THANKS FOR THE MAMMARIES
Truth, freedom of expression, and lack of censorship seem to be good ideas, but…. there’s something to be said for the more subtle, understated ways of yesteryear.
Let me re-introduce you to Marilyn Monroe. When guys got a look at her, they often went
MMMMMMM
Back in the 1950s, and early ‘60s, there were a coterie of female movie starlets labelled as sweater girls. They primly, modestly, covered up what they had, but emphasized it by stuffing it into tight sweaters.
This was a time when female celebrities’ costumes were measured in yards of fabric, not yards of bare skin poking out. Someone asked, “What’s the big deal about sweater girls?? Take away their sweaters, and what do they have?”
As one of many such, the English language took the word milch from German. In German, it is the noun, milk. In English, it became the adjective, milk. When a dairy-cow has been bred, delivered her calf, and is ready, again, to provide milk, she has been ‘freshened.’ She is referred to as a milch-cow.

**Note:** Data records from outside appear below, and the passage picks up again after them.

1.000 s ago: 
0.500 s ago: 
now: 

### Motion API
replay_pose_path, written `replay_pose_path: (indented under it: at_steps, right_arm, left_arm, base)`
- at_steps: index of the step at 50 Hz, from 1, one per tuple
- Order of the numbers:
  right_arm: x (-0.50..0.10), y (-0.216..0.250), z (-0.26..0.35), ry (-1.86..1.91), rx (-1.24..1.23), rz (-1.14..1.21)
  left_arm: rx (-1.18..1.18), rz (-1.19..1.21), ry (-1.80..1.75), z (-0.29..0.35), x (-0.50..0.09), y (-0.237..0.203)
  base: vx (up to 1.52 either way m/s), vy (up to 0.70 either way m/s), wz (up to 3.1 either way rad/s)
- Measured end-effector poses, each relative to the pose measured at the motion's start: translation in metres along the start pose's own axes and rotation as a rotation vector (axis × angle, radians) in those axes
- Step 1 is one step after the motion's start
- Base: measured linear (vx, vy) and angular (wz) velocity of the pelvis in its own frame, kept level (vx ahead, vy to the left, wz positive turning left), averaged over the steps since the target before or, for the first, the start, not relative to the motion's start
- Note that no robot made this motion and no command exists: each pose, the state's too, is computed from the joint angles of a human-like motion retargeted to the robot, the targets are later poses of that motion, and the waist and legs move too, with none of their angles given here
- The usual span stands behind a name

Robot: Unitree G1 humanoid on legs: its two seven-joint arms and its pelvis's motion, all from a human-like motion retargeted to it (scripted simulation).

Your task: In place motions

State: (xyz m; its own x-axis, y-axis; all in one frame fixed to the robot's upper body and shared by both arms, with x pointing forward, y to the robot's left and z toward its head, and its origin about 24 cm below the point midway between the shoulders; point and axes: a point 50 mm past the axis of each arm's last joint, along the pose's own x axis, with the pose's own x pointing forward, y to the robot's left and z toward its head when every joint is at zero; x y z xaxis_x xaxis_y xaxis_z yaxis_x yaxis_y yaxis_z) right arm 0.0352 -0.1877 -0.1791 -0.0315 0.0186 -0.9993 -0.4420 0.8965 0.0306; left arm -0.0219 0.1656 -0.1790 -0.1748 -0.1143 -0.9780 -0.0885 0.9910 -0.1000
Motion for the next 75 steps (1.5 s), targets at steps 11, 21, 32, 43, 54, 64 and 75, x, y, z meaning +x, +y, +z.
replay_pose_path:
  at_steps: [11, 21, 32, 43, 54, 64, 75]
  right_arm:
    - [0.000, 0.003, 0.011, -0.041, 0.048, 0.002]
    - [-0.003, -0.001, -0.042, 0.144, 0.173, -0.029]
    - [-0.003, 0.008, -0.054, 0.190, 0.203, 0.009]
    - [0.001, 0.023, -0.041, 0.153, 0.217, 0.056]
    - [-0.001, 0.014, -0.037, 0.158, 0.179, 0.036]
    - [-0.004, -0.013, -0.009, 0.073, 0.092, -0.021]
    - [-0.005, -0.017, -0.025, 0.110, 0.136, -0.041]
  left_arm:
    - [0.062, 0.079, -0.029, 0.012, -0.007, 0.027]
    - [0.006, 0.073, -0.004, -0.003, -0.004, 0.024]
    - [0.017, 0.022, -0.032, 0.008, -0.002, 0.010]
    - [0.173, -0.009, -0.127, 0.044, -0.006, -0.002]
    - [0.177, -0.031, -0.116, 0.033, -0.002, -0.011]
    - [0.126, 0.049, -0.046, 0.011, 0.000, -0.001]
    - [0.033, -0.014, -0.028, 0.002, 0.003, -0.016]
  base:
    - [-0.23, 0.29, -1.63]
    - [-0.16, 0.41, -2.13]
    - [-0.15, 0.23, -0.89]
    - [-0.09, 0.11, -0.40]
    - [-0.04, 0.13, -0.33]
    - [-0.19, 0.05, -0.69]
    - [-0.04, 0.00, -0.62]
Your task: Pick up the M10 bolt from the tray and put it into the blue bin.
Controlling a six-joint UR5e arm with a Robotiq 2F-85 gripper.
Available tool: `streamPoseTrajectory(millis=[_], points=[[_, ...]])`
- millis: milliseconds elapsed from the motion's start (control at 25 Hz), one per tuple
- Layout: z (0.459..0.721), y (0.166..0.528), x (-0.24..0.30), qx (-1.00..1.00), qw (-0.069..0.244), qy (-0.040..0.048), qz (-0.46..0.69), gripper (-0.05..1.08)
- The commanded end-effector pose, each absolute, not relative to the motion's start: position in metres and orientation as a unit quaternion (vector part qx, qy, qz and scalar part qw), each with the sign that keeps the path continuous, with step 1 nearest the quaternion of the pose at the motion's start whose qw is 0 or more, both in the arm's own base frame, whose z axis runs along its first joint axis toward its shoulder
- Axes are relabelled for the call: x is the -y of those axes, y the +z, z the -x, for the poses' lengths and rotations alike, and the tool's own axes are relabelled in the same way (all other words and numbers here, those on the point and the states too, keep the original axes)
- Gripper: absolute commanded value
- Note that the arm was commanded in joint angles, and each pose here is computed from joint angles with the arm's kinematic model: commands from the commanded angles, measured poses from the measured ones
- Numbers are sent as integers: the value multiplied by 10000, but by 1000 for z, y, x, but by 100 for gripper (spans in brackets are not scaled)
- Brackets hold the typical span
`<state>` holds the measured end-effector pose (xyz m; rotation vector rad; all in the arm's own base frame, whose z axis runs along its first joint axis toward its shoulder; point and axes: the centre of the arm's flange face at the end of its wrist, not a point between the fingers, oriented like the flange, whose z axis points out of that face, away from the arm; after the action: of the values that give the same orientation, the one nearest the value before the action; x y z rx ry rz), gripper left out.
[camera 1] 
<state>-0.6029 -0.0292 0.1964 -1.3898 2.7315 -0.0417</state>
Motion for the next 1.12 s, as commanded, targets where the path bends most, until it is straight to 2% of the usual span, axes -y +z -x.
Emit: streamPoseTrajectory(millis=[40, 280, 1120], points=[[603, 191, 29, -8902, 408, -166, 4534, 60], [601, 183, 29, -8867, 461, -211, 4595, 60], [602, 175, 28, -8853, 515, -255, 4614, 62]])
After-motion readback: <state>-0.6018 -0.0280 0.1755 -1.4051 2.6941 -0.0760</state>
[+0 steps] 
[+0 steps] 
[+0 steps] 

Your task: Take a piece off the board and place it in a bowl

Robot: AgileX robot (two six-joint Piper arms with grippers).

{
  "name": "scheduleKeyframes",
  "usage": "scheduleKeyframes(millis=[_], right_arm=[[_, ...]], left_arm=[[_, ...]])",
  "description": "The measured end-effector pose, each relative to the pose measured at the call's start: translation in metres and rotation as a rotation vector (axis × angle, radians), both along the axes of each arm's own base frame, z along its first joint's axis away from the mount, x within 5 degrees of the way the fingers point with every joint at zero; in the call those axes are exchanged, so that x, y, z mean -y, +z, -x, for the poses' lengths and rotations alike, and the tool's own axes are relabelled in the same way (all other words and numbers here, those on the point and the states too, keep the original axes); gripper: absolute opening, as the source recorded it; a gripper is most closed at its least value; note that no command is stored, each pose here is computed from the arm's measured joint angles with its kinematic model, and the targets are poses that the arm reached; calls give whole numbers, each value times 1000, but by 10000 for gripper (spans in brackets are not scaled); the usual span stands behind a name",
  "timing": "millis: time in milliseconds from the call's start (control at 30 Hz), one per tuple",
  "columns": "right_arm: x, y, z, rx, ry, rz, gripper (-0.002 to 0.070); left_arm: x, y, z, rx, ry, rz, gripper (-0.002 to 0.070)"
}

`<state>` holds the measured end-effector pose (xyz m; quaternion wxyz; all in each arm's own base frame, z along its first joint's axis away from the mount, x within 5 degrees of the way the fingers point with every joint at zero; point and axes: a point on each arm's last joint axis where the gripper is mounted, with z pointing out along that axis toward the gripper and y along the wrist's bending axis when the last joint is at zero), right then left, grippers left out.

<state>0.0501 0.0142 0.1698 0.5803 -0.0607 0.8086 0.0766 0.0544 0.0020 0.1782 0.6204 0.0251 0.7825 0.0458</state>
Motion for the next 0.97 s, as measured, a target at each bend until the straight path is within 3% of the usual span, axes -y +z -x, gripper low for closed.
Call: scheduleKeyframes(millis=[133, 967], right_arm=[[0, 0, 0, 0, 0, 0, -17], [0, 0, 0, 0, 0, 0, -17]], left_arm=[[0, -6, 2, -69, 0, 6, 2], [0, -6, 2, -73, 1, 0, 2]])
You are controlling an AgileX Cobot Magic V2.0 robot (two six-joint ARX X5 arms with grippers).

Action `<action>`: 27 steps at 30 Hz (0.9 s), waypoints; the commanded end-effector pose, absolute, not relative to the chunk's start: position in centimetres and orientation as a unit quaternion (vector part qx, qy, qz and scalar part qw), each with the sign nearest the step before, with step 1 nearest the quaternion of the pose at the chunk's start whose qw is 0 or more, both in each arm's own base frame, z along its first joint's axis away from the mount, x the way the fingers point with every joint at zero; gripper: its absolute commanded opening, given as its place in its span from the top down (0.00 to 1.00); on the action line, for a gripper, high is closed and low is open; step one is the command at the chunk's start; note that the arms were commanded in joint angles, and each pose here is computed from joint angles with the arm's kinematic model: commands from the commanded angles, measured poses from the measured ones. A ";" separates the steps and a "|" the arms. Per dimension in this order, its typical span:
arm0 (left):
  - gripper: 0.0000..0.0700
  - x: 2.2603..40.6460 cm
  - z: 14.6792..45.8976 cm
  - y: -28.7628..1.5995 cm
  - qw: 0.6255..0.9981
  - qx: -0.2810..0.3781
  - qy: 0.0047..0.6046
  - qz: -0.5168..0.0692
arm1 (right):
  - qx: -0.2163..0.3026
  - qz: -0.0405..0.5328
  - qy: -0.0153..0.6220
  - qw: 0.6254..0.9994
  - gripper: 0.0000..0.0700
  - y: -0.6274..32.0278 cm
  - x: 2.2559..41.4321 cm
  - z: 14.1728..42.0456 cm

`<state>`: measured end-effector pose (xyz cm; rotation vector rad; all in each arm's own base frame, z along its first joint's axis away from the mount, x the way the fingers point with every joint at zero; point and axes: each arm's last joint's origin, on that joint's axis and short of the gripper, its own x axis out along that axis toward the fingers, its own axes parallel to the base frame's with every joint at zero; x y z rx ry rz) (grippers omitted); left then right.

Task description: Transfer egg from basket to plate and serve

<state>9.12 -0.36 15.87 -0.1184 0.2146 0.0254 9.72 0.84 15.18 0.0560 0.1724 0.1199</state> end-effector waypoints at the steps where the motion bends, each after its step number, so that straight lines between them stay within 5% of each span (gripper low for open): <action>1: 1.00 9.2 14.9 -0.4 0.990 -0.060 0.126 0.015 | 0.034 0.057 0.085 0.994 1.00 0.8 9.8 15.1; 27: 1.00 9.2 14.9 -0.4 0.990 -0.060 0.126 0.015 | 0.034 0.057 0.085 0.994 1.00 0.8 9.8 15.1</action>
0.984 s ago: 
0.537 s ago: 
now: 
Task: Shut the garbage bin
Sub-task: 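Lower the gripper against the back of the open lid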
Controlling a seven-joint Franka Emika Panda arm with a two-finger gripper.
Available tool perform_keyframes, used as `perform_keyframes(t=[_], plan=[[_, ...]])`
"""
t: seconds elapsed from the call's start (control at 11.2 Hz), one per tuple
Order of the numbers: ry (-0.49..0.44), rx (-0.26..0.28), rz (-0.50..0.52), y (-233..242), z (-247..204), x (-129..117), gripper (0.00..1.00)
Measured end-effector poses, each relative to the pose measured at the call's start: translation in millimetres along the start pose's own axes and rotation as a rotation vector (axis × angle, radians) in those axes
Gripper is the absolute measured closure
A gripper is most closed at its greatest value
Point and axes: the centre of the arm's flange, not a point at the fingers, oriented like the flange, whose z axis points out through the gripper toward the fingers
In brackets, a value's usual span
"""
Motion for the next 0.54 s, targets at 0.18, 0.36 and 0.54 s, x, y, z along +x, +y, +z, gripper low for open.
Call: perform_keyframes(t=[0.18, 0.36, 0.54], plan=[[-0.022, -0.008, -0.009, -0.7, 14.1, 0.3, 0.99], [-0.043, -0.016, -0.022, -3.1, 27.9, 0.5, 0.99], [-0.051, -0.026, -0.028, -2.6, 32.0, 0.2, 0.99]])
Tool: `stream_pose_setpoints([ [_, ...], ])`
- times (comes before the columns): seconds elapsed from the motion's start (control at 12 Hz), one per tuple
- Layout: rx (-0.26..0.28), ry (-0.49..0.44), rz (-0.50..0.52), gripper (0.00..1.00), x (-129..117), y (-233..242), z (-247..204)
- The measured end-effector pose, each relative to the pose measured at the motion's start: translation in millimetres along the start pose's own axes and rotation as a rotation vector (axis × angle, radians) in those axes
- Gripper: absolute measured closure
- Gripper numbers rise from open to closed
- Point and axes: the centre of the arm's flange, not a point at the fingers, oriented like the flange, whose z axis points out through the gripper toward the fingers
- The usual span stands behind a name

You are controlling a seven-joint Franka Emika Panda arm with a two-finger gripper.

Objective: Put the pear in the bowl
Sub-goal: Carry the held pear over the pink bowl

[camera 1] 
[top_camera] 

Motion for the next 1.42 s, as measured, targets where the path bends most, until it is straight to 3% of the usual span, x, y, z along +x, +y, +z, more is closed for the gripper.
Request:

The Germans also gave us a delightful, sweet, white wine, called Liebfraumilch – dear/beloved-woman/wife/lady-milk. It’s good that there is no actual milk involved, so that der frau would need to be a milkmaid, and the cream come from her cows. A woman, working in a big office, had to put a note on her Tupperware container of liquid in the communal lunchroom refrigerator – To whoever is using this to cream their coffee; This is my breast milk, that I pump for my baby.
Well, that was an outstanding post, if I do say MMMMMM myself.